■ **ABOUT THIS TASK**:
In the records below, find the line with "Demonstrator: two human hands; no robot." and the line with "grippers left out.". Print both exactly, along with every line between them, and no other line.

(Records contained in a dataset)
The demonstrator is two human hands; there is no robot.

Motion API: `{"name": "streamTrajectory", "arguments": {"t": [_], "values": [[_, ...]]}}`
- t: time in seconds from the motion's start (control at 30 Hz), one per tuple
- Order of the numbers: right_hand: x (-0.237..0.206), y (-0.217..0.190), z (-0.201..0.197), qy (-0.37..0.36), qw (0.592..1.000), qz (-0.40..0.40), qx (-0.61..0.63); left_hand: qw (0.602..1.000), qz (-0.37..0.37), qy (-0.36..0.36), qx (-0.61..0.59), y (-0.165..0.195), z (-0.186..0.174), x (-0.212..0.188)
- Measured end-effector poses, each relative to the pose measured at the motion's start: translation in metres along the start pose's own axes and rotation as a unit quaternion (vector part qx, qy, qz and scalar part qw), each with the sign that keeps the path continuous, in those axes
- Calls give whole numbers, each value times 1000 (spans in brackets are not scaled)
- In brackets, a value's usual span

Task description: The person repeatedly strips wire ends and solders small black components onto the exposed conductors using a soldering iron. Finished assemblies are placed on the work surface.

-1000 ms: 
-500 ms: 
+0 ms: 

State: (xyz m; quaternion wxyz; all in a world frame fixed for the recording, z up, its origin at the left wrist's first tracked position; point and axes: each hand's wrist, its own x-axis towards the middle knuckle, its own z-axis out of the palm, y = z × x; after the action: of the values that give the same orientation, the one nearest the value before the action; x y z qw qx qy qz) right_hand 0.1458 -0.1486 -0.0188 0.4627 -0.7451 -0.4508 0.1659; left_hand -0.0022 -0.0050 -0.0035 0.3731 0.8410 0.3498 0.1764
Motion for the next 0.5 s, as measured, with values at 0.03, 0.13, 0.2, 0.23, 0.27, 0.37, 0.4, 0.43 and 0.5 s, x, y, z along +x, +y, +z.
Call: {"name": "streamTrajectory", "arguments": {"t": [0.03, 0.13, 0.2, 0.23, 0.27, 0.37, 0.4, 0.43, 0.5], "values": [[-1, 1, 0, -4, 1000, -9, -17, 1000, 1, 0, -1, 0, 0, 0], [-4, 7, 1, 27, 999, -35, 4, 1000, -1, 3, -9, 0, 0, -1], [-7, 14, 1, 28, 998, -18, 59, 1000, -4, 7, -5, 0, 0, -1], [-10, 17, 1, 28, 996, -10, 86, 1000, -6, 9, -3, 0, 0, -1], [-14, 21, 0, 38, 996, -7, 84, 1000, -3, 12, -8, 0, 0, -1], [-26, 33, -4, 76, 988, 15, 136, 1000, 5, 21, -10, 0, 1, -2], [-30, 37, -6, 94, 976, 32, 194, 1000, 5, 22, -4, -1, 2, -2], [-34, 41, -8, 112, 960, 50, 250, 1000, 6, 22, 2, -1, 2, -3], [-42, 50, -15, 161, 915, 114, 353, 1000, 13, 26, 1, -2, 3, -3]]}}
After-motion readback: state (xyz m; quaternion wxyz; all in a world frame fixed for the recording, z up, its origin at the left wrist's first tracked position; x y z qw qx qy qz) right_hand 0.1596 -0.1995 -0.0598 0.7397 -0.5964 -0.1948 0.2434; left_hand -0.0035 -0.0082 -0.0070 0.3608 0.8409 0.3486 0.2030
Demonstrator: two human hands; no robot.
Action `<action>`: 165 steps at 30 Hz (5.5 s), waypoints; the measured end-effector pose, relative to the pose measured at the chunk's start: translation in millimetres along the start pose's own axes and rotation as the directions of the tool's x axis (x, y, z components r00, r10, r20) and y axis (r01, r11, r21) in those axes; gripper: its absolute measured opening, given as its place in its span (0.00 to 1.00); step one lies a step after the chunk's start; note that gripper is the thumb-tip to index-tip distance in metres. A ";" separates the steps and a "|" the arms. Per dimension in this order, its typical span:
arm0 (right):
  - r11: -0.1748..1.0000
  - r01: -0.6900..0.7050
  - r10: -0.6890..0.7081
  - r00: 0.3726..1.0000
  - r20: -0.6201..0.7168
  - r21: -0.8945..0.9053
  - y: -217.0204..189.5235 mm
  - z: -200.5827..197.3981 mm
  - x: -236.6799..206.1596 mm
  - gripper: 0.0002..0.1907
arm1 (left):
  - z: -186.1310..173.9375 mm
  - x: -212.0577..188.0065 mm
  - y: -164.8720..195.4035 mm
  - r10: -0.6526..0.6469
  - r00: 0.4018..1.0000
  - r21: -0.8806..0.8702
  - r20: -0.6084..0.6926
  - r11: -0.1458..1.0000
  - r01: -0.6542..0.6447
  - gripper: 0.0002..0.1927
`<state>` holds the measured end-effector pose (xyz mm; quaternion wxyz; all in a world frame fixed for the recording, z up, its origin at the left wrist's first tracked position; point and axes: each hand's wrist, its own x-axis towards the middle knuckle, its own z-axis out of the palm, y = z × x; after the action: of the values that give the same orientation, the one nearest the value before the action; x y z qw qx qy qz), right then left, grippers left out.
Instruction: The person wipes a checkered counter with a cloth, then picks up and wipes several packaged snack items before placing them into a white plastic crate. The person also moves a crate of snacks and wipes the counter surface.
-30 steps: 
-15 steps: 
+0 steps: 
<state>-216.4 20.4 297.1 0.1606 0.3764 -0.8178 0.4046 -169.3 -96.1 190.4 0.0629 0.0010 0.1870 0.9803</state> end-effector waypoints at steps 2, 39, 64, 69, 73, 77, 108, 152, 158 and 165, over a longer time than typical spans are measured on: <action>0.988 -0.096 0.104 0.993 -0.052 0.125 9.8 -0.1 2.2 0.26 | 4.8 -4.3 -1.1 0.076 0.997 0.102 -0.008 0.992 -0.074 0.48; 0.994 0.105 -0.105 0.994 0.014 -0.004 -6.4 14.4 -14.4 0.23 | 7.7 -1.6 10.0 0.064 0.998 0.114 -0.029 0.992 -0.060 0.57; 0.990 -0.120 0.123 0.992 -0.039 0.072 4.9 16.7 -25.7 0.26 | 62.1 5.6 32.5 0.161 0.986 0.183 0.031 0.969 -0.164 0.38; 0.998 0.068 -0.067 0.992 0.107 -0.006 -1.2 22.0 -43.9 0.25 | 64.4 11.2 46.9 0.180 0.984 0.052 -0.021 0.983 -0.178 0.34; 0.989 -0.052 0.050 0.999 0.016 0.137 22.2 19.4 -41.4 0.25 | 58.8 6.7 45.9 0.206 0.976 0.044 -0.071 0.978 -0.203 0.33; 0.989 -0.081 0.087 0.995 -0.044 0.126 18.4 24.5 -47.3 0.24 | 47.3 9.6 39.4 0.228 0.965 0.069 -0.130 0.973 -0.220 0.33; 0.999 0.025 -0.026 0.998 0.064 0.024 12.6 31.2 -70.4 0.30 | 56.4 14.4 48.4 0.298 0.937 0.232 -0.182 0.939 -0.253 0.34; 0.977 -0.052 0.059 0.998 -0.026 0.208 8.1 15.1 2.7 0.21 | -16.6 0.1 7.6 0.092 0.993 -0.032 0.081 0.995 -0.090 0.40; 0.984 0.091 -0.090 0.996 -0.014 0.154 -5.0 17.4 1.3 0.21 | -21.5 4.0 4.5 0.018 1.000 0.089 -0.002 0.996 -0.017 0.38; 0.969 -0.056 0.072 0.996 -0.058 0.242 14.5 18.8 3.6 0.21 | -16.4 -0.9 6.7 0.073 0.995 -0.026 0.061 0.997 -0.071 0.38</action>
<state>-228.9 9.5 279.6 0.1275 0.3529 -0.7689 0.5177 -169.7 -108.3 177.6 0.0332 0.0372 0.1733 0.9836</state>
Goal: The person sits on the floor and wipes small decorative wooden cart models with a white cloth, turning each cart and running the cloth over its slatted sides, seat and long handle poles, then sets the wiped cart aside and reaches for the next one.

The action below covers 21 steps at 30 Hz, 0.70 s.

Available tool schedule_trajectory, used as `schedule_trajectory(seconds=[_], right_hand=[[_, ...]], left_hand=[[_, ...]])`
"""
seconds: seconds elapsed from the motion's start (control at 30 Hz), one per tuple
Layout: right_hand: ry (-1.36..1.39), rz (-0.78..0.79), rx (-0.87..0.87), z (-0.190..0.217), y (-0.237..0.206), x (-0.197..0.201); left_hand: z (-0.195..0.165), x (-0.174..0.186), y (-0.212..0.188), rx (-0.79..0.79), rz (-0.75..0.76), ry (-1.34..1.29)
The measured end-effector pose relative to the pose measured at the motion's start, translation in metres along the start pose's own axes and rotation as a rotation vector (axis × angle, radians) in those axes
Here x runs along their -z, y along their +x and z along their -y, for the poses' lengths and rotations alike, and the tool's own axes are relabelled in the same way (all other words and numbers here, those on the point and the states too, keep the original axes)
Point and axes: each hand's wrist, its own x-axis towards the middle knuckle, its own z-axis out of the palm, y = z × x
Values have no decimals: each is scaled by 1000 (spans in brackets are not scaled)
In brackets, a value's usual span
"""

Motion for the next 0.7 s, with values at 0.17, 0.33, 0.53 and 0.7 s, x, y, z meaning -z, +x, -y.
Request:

■ **RESPONSE AREA**:
Demonstrator: two human hands; no robot.
Action `<action>`: 165 steps at 30 Hz (5.5 s), waypoints; the measured end-effector pose, relative to the pose measured at the chunk's start: translation in millimetres along the start pose's own axes and rotation as the directions of the tool's x axis (x, y, z components r00, r10, r20) and y axis (r01, r11, r21) in those axes; gripper: its absolute measured opening, given as its place in its span (0.00 to 1.00); step one lies a step after the chunk's start; note that gripper is the thumb-tip to index-tip distance in metres. A ";" separates the steps and a "|" the arms. Per dimension in this order, its typical span:
arm0 (right):
  - r11: -0.1748..1.0000
  - r01: -0.6900..0.7050
  - r10: -0.6890..0.7081
  - r00: 0.3726..1.0000
  - r20: -0.6201..0.7168
  - r21: -0.8945..0.9053
  - y: -217.0204..189.5235 mm
  - z: -200.5827..197.3981 mm
  - x: -236.6799..206.1596 mm
  - gripper: 0.0002..0.1907
arm1 (left):
  - z: -186.1310..173.9375 mm
  - x: -212.0577..188.0065 mm
  - y: -164.8720..195.4035 mm
  - r10: -0.6526..0.6469
  - r00: 0.4018..1.0000
  - r21: -0.8806..0.8702
  - r20: -0.6084..0.6926
  - r11: -0.1458..1.0000
  - r01: -0.6542..0.6447
  - gripper: 0.0002..0.1927
`<state>` holds the measured end-effector pose (xyz mm; quaternion wxyz; all in a world frame fixed for the recording, z up, its origin at the left wrist's first tracked position; point and axes: each hand's wrist, its own x-axis towards the middle knuckle, its own z-axis out of the palm, y = z × x; after the action: of the values that give the same orientation, the one nearest the value before the action; x y z qw qx qy qz), right then left, grippers left out.

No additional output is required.